5 In termini di engrammi si prospetta pertanto una memoria, che potremmo definire procedurale, intendendo però questo aggettivo in senso più ampio che nella accezione classica. Questa infatti è di solito riferita alla memorizzazione di procedure motorie e comportamentali, mentre nel nostro caso si tratta di una acquisizione (memoria) che riguarda le procedure con cui opera la mente, non semplicemente a riguardo dell'esterno, ma soprattutto per ciò che concerne la lettura e l'elaborazione dei prodotti interni (prodotti dalle funzioni già acquisite) con cui si confronta e si integra l'esperienza esterna con quella interiore.
6 Resta aperto il problema di come avvenga la prima acquisizione di una qualche funzione, che permetta poi di usufruire dell'esperienza per costruire successive funzioni (lmbasciati, 1994, 1998a). Quanto al "quando", siamo certamente in epoca fetale.
7 Nonché, ovviamente, alla scarsa, conoscenza dei processi cognitivi primari, attribuiti semplicisticamente a proprietà intrinseche della struttura biologica.
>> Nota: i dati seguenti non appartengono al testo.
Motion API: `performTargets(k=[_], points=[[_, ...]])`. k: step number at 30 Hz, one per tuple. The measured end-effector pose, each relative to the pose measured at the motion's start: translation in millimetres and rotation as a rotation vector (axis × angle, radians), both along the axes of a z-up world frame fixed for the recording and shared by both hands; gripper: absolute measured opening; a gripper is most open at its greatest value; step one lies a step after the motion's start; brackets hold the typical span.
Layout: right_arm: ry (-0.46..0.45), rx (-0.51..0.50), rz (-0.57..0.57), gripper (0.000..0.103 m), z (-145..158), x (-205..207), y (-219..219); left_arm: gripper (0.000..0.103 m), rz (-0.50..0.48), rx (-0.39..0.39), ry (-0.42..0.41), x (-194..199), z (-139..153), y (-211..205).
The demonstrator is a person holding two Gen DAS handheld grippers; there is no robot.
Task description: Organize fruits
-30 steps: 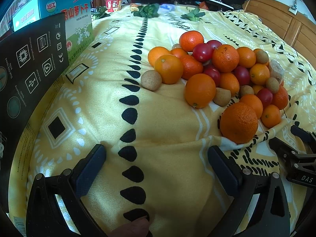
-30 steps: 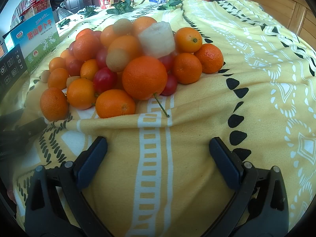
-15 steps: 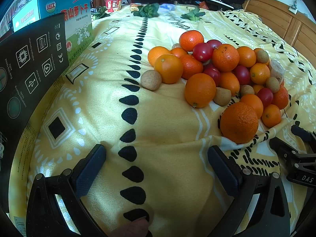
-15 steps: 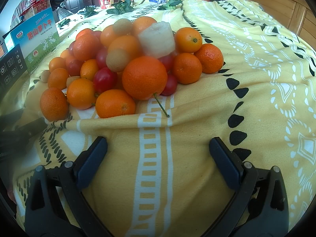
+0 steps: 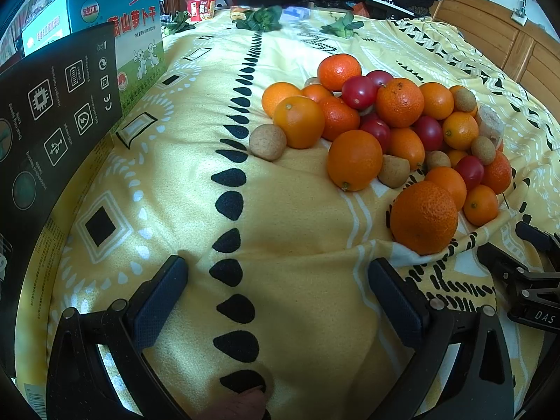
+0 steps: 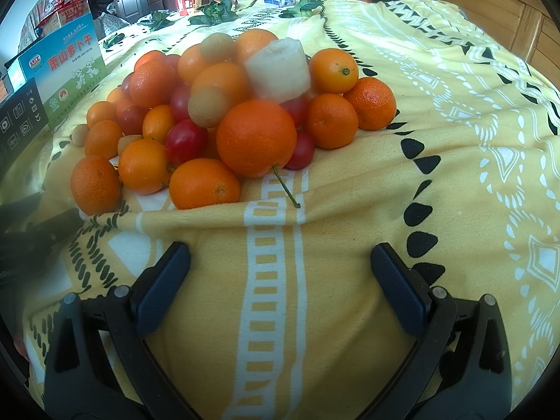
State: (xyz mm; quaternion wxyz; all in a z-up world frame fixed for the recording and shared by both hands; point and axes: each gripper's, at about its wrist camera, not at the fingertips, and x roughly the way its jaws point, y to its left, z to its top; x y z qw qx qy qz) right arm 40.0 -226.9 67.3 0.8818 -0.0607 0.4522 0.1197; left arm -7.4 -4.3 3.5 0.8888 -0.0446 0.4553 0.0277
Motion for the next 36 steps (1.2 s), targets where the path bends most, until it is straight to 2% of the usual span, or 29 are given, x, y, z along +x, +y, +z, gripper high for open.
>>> performTargets(k=[36], points=[[0.0, 0.0, 0.0, 0.103, -0.2, 0.0, 0.2, 0.103, -0.002, -0.002, 0.001, 2.1, -1.2, 1.6]])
La cosiddetta maturazione neurologica è frutto dell'esperienza: l'apprendimento incide non solo sulla struttura funzionale, ma anche su quella anatomica; la struttura istologica del cervello dipende dagli apprendimenti.
8 Forse è opportuno notare come, a lato dell'accezione scientifica di percezione, nel linguaggio psicoanalitico si continui ad usare il termine percezione anche in quell'accezione della lingua italiana che la riferisce a introspezione e intuizione: tale ultima accezione non è oggi usata nel linguaggio delle scienze psicologiche.
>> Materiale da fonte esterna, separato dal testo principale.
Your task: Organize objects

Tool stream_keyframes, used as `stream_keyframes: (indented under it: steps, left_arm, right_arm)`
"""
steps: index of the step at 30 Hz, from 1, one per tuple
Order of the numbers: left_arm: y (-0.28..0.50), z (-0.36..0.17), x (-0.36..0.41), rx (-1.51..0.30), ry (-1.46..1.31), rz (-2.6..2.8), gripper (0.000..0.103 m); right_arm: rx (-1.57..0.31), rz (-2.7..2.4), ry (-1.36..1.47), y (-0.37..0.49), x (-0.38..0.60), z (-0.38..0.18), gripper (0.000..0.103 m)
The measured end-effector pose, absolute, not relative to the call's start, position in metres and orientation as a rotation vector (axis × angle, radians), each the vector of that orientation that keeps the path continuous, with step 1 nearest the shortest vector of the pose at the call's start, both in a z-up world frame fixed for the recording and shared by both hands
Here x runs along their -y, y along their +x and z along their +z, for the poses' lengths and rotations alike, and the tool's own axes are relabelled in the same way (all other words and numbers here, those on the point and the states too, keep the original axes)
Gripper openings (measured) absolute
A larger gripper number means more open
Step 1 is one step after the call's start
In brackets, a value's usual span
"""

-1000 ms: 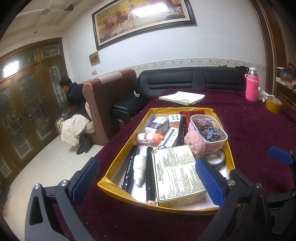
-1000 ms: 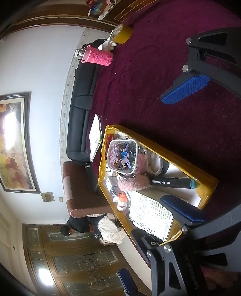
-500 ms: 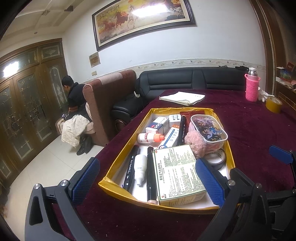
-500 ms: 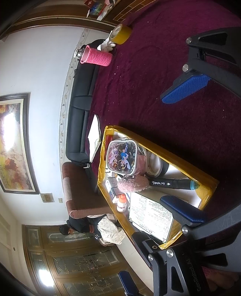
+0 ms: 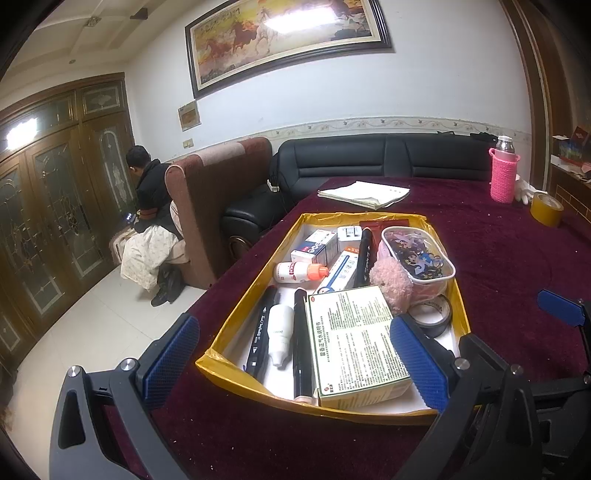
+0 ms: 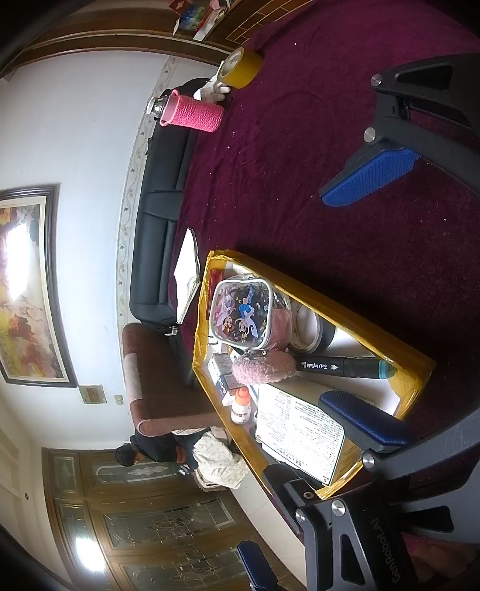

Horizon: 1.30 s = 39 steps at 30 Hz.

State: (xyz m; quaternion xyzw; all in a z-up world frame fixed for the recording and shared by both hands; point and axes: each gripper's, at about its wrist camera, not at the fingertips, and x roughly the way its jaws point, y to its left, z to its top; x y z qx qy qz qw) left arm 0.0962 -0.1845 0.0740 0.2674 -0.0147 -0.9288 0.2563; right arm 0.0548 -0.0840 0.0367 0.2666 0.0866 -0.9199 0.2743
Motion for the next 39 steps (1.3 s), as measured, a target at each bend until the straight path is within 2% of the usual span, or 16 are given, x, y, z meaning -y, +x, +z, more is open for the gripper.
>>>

9 "Intelletto" ha, in italiano, un alone semantico diverso da "intelligenza". Può essere comunque qui utile ricordare l'etimo: intelligere, inter-legere, che rimanda alla capacita di lettura di cui sto parlando.
10 George Klein definì (1976) la rimozione come "struttura cognitivo-affettiva scissa che esercita una influenza selettiva sul comportamento": dunque non in termini dinamici, bensì di struttura funzionale.
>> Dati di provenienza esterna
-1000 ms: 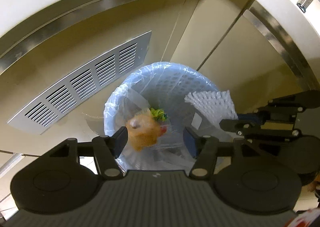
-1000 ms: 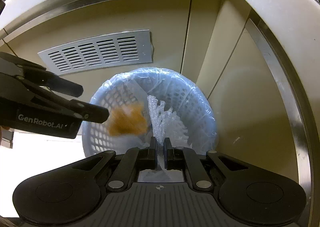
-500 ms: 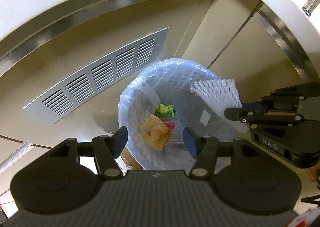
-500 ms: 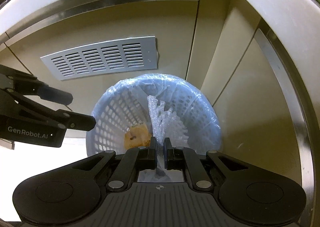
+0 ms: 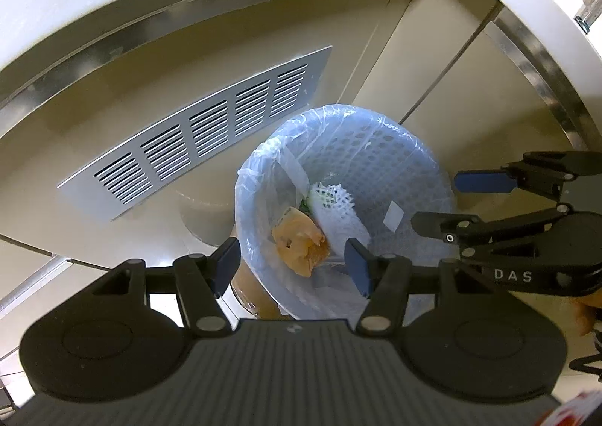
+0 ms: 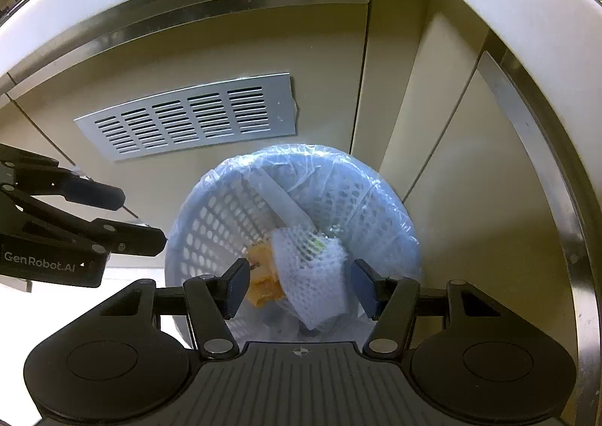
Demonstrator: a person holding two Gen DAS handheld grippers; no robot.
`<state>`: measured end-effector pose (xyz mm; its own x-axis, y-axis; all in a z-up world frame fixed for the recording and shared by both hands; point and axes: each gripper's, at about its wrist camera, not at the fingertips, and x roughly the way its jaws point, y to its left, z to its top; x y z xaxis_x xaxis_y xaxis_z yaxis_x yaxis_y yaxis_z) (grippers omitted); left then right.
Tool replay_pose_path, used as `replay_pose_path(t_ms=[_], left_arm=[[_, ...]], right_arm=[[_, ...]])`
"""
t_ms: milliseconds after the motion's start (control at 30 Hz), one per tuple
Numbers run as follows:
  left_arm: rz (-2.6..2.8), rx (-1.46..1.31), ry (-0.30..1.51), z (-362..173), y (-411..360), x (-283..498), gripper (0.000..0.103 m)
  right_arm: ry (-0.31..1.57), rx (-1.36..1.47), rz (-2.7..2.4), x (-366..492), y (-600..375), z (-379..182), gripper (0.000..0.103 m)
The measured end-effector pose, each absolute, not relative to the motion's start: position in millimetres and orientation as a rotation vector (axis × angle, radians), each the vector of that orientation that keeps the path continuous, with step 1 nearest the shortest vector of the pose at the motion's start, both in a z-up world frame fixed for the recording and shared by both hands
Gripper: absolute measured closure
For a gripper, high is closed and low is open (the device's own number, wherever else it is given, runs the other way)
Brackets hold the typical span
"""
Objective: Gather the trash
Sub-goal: 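Open the left gripper over the wastebasket while the right gripper releases the bubble wrap, then move both open grippers back up to the cluttered counter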
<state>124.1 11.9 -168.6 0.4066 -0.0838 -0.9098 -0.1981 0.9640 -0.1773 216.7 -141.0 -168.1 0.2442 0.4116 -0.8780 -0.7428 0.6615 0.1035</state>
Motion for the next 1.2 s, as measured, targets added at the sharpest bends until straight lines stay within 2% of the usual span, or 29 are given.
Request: replay_pose_path(t_ms=[400, 933, 1200], left_arm=[[0.058, -0.248, 1.099, -148.2, 10.2, 118.9, 0.046], [-0.022, -0.163, 0.827, -38.3, -0.3, 111.0, 0.046], [0.016, -0.166, 0.698, 5.8, 8.0, 125.7, 0.046]], right_arm=[[0.981, -0.374, 0.824, 204.5, -140.7, -141.0, 0.043], [0.681, -0.275, 0.8, 184.5, -174.4, -21.5, 0.043], [0.607, -0.167, 0.723, 210.1, -192.1, 15.8, 0.043]])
11 "Inferne" richiama, in italiano, sia l'Inferno, diabolico, sia gli "inferi", misteriosi e oscuri, dei miti ctonici.
12 Questo mettere in contatto i significanti viene descritto dalla Bucci come "processo referenziale" del lavoro analitico (Bucci, 2000).
13 L'accostamento è comprensibile ricordando alcuni etimi: "paziente" è il participio presente (patiens) del verbo latino "patior"= soffrire; "patologia" significa "logia" (logos= pensiero, parola) del "patire" (patior); "logopatia" vuol dire sofferenza ("patia") della parola-pensiero ("logo"), ovvero della capacità di esprimersi e comunicare.